If a line in the entries contains the word "gray", list it.

(Records from a collection)
-=-=-

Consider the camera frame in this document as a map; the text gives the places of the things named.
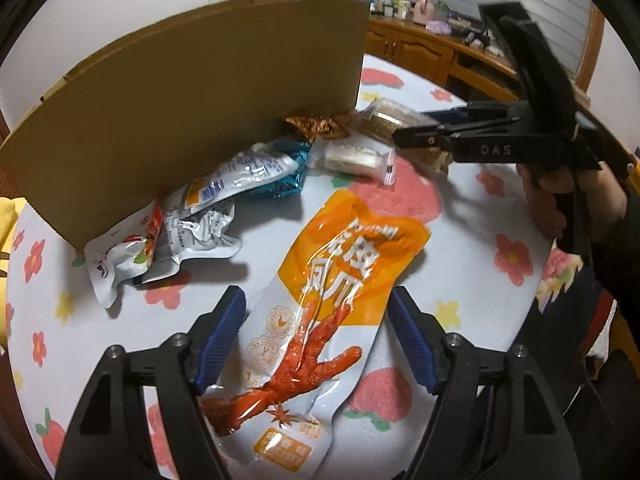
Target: blue gripper pad
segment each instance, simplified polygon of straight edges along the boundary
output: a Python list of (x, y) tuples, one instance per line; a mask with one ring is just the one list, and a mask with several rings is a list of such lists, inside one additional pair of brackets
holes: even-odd
[(431, 314), (420, 311), (404, 286), (396, 286), (391, 291), (386, 314), (415, 380), (430, 394), (439, 394), (450, 367), (442, 343), (444, 330)]
[(200, 316), (189, 331), (197, 369), (192, 383), (199, 395), (218, 380), (245, 315), (244, 291), (231, 285), (213, 312)]

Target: yellow cloth
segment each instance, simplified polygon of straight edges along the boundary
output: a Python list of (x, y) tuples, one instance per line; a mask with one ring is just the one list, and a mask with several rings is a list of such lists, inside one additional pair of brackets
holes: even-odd
[[(0, 197), (0, 251), (11, 253), (14, 243), (14, 229), (18, 215), (27, 201), (23, 198)], [(0, 269), (7, 272), (9, 269), (8, 260), (0, 260)], [(6, 345), (6, 278), (0, 278), (0, 344)]]

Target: wooden drawer
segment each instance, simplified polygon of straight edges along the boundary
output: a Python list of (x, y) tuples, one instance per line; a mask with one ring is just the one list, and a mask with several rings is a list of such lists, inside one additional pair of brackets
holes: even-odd
[(444, 86), (453, 60), (453, 49), (418, 35), (398, 32), (390, 60), (436, 85)]
[(450, 70), (450, 76), (460, 79), (473, 88), (487, 94), (489, 97), (498, 101), (517, 101), (518, 96), (508, 88), (491, 81), (473, 70), (469, 70), (458, 64), (453, 64)]

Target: blue snack package
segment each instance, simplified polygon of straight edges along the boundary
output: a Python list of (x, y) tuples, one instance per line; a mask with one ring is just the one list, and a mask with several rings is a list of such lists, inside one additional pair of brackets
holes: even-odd
[(276, 182), (256, 187), (247, 193), (259, 197), (280, 198), (302, 192), (306, 176), (306, 160), (311, 150), (311, 143), (306, 140), (283, 138), (274, 140), (270, 144), (270, 148), (276, 152), (289, 155), (298, 163), (298, 169)]

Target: wooden desk
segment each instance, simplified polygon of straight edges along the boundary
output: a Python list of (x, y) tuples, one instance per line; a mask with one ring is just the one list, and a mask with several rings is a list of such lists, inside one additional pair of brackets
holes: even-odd
[(518, 75), (507, 60), (466, 46), (462, 38), (438, 36), (412, 22), (371, 16), (365, 51), (463, 99), (473, 89), (500, 101), (516, 100), (520, 93)]

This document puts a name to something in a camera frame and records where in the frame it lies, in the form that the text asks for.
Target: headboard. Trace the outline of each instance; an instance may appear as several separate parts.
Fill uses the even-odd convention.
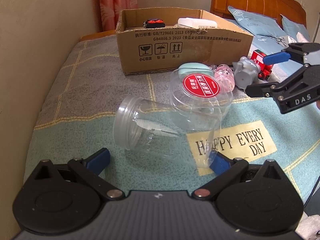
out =
[[[233,19],[228,6],[269,16],[282,27],[282,17],[307,27],[306,12],[295,0],[212,0],[210,12],[223,18]]]

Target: metal pin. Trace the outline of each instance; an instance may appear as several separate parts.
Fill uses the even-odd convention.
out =
[[[211,193],[209,190],[205,189],[205,188],[199,188],[195,191],[195,195],[197,197],[207,197],[209,196]]]
[[[111,189],[107,192],[107,196],[111,198],[118,198],[122,196],[122,191],[119,189]]]

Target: red round sticker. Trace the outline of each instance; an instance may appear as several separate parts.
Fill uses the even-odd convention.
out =
[[[214,97],[220,91],[217,81],[212,77],[199,73],[186,76],[183,80],[183,86],[191,94],[202,98]]]

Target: gray plastic figurine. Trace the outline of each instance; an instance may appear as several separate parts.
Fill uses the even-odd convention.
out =
[[[247,86],[258,80],[261,69],[253,60],[241,57],[238,62],[233,62],[232,65],[235,83],[238,88],[245,90]]]

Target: pink toy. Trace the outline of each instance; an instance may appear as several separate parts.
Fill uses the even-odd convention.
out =
[[[225,80],[223,84],[224,84],[224,89],[226,91],[232,91],[235,88],[235,79],[233,77],[233,72],[228,65],[225,65],[225,64],[219,65],[214,71],[215,71],[214,77],[218,81]]]

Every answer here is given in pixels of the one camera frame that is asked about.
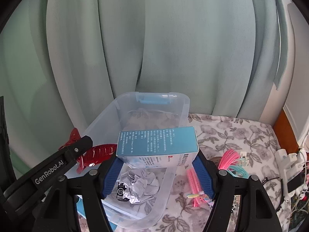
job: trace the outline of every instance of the pink elastic cord
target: pink elastic cord
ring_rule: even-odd
[[[233,149],[227,150],[219,163],[218,169],[227,170],[228,167],[233,163],[234,160],[239,159],[240,155]]]

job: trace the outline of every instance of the blue medicine box
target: blue medicine box
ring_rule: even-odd
[[[194,127],[122,131],[116,155],[132,168],[189,165],[199,151]]]

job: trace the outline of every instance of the floral bedsheet
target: floral bedsheet
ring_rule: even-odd
[[[256,174],[260,180],[265,177],[279,176],[274,153],[280,149],[277,138],[270,125],[240,118],[211,116],[190,113],[188,126],[195,128],[199,148],[207,159],[222,156],[227,149],[249,153],[249,174]],[[275,208],[281,198],[279,180],[272,180],[264,185]],[[178,167],[172,191],[161,220],[153,227],[139,230],[141,232],[199,232],[202,231],[209,217],[211,208],[204,204],[194,207],[192,199],[186,194],[191,189],[186,177],[185,167]],[[235,229],[239,208],[239,196],[235,196],[227,231]],[[277,213],[283,232],[288,231],[290,222],[290,202],[284,202]],[[134,230],[117,227],[117,232],[135,232]]]

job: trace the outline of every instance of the white wall
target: white wall
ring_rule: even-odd
[[[288,9],[295,34],[295,67],[283,109],[301,146],[309,129],[309,25],[294,3]]]
[[[283,74],[279,90],[276,90],[276,86],[273,84],[268,101],[259,119],[260,122],[271,125],[274,125],[274,123],[276,122],[278,115],[289,93],[289,89],[292,82],[294,60],[295,60],[294,31],[287,7],[288,4],[291,3],[291,0],[282,0],[282,2],[284,5],[286,24],[288,30],[288,57],[287,57],[286,70]]]

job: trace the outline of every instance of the mint green curtain
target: mint green curtain
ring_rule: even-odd
[[[14,168],[25,173],[128,91],[181,92],[191,112],[258,120],[285,69],[279,6],[23,0],[0,34],[0,95]]]

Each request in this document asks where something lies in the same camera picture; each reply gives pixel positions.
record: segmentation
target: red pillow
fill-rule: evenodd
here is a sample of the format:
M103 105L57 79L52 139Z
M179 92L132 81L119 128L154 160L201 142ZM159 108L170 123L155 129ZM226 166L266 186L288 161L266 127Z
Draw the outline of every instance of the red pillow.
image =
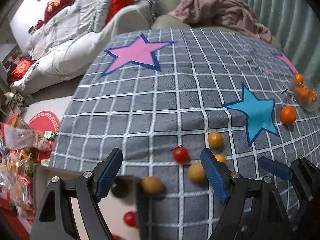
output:
M23 76L25 75L25 73L28 71L28 69L31 67L32 64L33 64L33 61L28 60L24 57L21 58L16 68L9 75L8 82L13 83L23 78Z
M134 4L134 0L113 0L109 7L109 13L106 24L114 17L114 15L120 11L123 7Z
M47 23L53 16L75 0L51 0L44 11L44 22Z
M36 24L36 29L37 29L37 30L40 29L40 28L42 27L42 25L44 25L44 21L39 20L39 21L37 22L37 24Z

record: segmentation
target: red cherry tomato
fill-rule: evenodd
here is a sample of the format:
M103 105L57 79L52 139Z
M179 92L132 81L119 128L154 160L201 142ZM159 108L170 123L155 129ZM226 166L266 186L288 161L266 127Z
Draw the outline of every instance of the red cherry tomato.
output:
M137 226L137 219L136 219L136 213L129 211L123 216L124 222L130 226L130 227L136 227Z
M178 163L185 163L188 160L188 150L182 145L172 150L172 157Z

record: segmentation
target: light blue curtain
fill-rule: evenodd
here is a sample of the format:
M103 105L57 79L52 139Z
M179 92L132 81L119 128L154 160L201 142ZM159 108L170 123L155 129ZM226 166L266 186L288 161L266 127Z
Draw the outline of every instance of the light blue curtain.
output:
M320 92L320 22L306 0L244 0Z

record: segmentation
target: pink star
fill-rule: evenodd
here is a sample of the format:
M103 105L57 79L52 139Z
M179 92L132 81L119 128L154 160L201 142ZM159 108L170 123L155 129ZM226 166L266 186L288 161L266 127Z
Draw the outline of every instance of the pink star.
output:
M283 54L280 52L279 54L273 54L276 58L279 60L282 60L284 63L288 65L288 67L291 69L292 73L298 73L298 70L294 67L294 65L291 63L291 61Z
M171 43L172 41L149 42L147 38L143 34L141 34L129 46L104 50L104 52L108 53L115 59L110 63L102 76L108 75L112 71L121 68L129 62L156 71L161 71L161 67L156 58L155 51L157 51L158 49L162 49L163 47L168 46Z

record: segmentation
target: star pattern
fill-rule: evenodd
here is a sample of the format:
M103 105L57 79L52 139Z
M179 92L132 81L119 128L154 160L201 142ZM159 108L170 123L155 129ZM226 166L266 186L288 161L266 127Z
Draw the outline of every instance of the star pattern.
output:
M161 66L156 58L156 51L172 44L173 41L150 42L140 34L130 45L120 48L107 49L114 60L109 64L101 76L106 76L122 66L133 63L151 70L161 71Z
M280 52L280 54L273 53L272 55L281 60L282 62L286 63L286 65L291 69L292 73L298 73L298 70L295 68L295 66L282 52Z
M272 115L275 108L274 99L257 99L242 83L242 100L223 105L225 108L240 111L246 115L246 133L248 147L254 142L262 131L280 136L276 129Z

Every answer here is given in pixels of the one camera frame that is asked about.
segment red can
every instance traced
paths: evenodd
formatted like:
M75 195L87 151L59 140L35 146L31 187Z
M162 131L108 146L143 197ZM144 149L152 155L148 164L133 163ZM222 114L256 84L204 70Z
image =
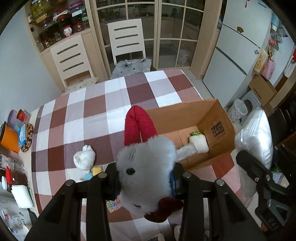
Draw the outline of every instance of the red can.
M17 119L20 120L21 122L25 122L26 117L27 117L26 113L20 109L19 112L17 113Z

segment red lid
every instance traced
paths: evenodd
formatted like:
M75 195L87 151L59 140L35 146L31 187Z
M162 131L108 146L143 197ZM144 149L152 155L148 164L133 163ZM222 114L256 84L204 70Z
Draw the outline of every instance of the red lid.
M6 167L5 178L8 184L12 184L12 175L9 167Z

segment black eye
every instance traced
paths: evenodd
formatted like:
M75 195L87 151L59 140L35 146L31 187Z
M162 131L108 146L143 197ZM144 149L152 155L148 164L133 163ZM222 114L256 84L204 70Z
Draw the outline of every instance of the black eye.
M126 173L127 173L127 175L132 175L132 174L134 174L136 171L135 171L135 169L134 168L128 168L128 169L126 169Z

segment glass cabinet door
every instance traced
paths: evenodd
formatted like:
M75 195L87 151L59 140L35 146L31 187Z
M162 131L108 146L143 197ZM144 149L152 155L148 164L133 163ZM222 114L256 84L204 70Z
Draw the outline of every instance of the glass cabinet door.
M107 24L134 18L142 19L146 58L151 59L152 65L155 66L156 53L154 50L157 43L157 19L155 22L154 0L96 0L96 6L110 71L112 72L115 66ZM139 58L143 58L142 52L134 52L116 57L117 62L125 59Z
M191 65L205 0L159 2L156 69Z

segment chair backrest
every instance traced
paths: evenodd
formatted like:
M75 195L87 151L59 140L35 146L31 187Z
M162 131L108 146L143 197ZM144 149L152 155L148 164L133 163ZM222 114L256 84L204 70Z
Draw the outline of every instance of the chair backrest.
M91 77L94 77L81 34L57 44L50 50L65 87L67 85L64 80L76 74L89 70Z
M142 51L143 57L146 58L140 18L108 23L108 30L115 65L117 64L116 56L125 53Z

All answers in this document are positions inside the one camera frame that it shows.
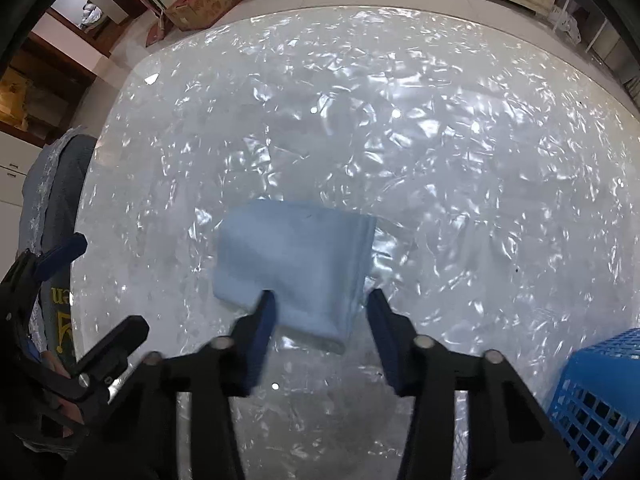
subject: white table
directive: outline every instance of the white table
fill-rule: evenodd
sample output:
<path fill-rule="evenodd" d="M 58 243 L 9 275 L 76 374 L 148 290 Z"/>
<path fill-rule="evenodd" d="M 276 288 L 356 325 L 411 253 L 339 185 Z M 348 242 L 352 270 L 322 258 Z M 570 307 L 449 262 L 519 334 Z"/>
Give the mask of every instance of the white table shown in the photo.
<path fill-rule="evenodd" d="M 136 67 L 98 141 L 78 355 L 128 314 L 151 327 L 135 358 L 226 333 L 216 226 L 268 196 L 378 216 L 366 287 L 453 350 L 500 349 L 543 400 L 573 349 L 636 322 L 639 134 L 567 63 L 428 12 L 307 9 L 196 34 Z M 344 355 L 277 333 L 234 403 L 250 480 L 394 478 L 410 411 L 363 313 Z"/>

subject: beige floor
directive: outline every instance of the beige floor
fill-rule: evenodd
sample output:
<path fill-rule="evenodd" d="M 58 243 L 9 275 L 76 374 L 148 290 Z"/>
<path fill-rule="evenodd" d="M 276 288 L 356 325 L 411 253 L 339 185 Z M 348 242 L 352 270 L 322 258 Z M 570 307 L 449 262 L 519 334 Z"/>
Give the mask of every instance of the beige floor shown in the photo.
<path fill-rule="evenodd" d="M 216 26 L 280 10 L 345 5 L 429 10 L 497 28 L 558 56 L 601 85 L 636 117 L 639 116 L 631 99 L 611 76 L 587 60 L 586 56 L 580 56 L 574 48 L 526 10 L 504 0 L 244 0 L 223 16 Z M 129 72 L 135 70 L 137 63 L 191 34 L 175 31 L 161 43 L 145 48 L 146 34 L 153 20 L 153 15 L 148 12 L 129 27 L 114 48 L 109 62 L 101 67 L 100 78 L 85 95 L 76 112 L 73 126 L 82 124 L 87 127 L 88 133 L 99 136 L 121 85 Z"/>

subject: basket
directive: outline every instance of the basket
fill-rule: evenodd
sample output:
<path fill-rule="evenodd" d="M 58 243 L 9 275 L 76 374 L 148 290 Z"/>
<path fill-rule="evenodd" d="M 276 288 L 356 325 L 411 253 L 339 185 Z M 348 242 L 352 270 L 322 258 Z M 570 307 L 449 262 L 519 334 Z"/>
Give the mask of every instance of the basket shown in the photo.
<path fill-rule="evenodd" d="M 599 479 L 640 420 L 640 328 L 572 354 L 548 415 L 584 480 Z"/>

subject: folded blue cloth
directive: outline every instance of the folded blue cloth
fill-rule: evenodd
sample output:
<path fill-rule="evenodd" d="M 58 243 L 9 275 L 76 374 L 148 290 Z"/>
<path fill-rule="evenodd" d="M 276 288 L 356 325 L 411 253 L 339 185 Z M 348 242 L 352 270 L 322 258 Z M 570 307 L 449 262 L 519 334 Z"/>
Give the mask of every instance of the folded blue cloth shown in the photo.
<path fill-rule="evenodd" d="M 213 293 L 245 309 L 269 289 L 278 322 L 344 345 L 362 300 L 376 219 L 306 203 L 252 200 L 220 225 Z"/>

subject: brown cardboard box
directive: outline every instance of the brown cardboard box
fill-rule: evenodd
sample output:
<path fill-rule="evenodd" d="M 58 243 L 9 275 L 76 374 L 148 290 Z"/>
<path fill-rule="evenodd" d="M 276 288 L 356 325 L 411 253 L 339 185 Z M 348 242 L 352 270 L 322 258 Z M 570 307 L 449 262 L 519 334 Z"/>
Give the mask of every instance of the brown cardboard box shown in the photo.
<path fill-rule="evenodd" d="M 241 0 L 176 0 L 165 14 L 180 30 L 209 28 Z"/>

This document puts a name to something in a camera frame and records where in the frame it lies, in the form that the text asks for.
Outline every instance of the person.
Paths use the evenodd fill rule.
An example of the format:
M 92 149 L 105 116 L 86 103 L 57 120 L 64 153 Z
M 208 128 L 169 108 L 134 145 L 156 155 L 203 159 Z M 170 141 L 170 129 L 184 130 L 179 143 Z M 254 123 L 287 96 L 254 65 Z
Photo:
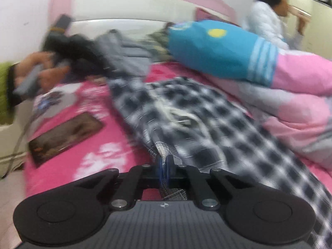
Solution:
M 281 49 L 301 49 L 306 22 L 298 17 L 298 29 L 293 38 L 287 36 L 286 24 L 280 17 L 288 16 L 288 0 L 257 0 L 245 18 L 243 29 L 257 34 Z
M 70 67 L 54 68 L 50 52 L 35 52 L 18 64 L 0 63 L 0 125 L 12 124 L 14 107 L 22 99 L 13 92 L 28 76 L 37 64 L 43 64 L 45 70 L 39 73 L 39 84 L 44 93 L 58 84 L 69 72 Z

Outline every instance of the gray controller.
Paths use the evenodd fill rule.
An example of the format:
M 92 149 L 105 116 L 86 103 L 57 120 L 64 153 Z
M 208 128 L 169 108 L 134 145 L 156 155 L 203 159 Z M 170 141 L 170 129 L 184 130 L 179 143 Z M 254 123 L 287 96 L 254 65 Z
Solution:
M 42 249 L 22 243 L 18 249 Z M 234 232 L 215 211 L 204 211 L 192 201 L 137 201 L 126 211 L 111 213 L 93 236 L 61 249 L 310 249 L 304 241 L 269 246 Z
M 58 63 L 56 67 L 63 67 L 67 65 L 69 65 L 69 61 L 64 59 Z M 20 96 L 24 100 L 36 97 L 40 90 L 38 75 L 42 70 L 44 70 L 42 64 L 36 65 L 21 85 L 14 90 L 14 94 Z

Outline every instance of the black and white checkered fabric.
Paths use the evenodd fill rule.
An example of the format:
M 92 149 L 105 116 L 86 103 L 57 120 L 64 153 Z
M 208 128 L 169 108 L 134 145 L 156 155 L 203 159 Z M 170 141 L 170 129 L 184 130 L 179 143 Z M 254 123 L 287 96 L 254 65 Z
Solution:
M 218 90 L 182 77 L 147 84 L 118 78 L 109 86 L 116 108 L 151 154 L 162 160 L 173 154 L 177 164 L 202 172 L 220 167 L 303 198 L 317 216 L 308 243 L 332 247 L 331 194 L 289 149 Z M 166 190 L 164 197 L 183 199 L 185 194 Z

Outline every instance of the blue pillow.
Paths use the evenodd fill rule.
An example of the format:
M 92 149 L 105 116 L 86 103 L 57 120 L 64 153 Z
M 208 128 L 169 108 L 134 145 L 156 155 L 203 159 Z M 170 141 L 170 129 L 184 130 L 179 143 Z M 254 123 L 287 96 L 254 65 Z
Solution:
M 278 48 L 240 27 L 205 20 L 169 29 L 169 51 L 183 65 L 225 79 L 269 86 Z

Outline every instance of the person's hand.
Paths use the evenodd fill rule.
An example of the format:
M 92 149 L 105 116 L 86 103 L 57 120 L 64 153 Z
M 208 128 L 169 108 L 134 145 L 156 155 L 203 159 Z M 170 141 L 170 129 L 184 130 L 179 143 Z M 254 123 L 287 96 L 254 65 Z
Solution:
M 303 35 L 303 31 L 305 26 L 307 25 L 307 22 L 305 21 L 304 17 L 299 16 L 298 17 L 298 33 L 300 35 Z
M 14 69 L 15 87 L 18 87 L 24 81 L 37 64 L 42 64 L 45 69 L 52 68 L 52 56 L 51 52 L 35 52 L 28 55 L 19 64 L 16 64 Z
M 63 66 L 57 68 L 49 68 L 39 73 L 39 85 L 44 93 L 49 92 L 61 80 L 64 79 L 69 72 L 70 66 Z

-=-=-

Result of this exercise
Target: gray plastic figurine. Trace the outline of each instance; an instance may appear as several separate parts.
Outline every instance of the gray controller.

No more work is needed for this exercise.